→ EXERCISE OBJECTIVE
Tally the lines below that include the string "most". Reply with the total only.

→ SOURCE DATA
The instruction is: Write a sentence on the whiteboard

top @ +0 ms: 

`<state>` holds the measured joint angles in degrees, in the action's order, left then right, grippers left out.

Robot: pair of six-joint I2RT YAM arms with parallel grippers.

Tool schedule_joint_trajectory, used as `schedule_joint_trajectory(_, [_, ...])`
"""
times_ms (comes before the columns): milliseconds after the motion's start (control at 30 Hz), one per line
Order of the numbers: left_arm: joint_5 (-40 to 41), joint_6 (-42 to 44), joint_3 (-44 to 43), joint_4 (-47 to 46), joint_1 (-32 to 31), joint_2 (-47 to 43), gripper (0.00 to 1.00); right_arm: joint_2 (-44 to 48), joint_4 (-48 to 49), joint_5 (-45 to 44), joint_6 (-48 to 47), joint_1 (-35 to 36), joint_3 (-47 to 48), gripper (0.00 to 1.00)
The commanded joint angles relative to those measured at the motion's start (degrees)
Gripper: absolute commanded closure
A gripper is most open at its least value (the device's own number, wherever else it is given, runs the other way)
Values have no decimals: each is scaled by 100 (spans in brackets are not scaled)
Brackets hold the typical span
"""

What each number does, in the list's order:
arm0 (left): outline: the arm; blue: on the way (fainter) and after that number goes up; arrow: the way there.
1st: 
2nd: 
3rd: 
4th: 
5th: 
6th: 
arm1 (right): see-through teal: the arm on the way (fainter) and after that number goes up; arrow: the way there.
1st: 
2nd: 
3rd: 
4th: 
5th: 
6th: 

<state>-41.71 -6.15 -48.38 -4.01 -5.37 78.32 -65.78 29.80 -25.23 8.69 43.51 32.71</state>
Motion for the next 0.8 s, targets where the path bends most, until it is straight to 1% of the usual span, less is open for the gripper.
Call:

→ RESPONSE TO THE TASK
2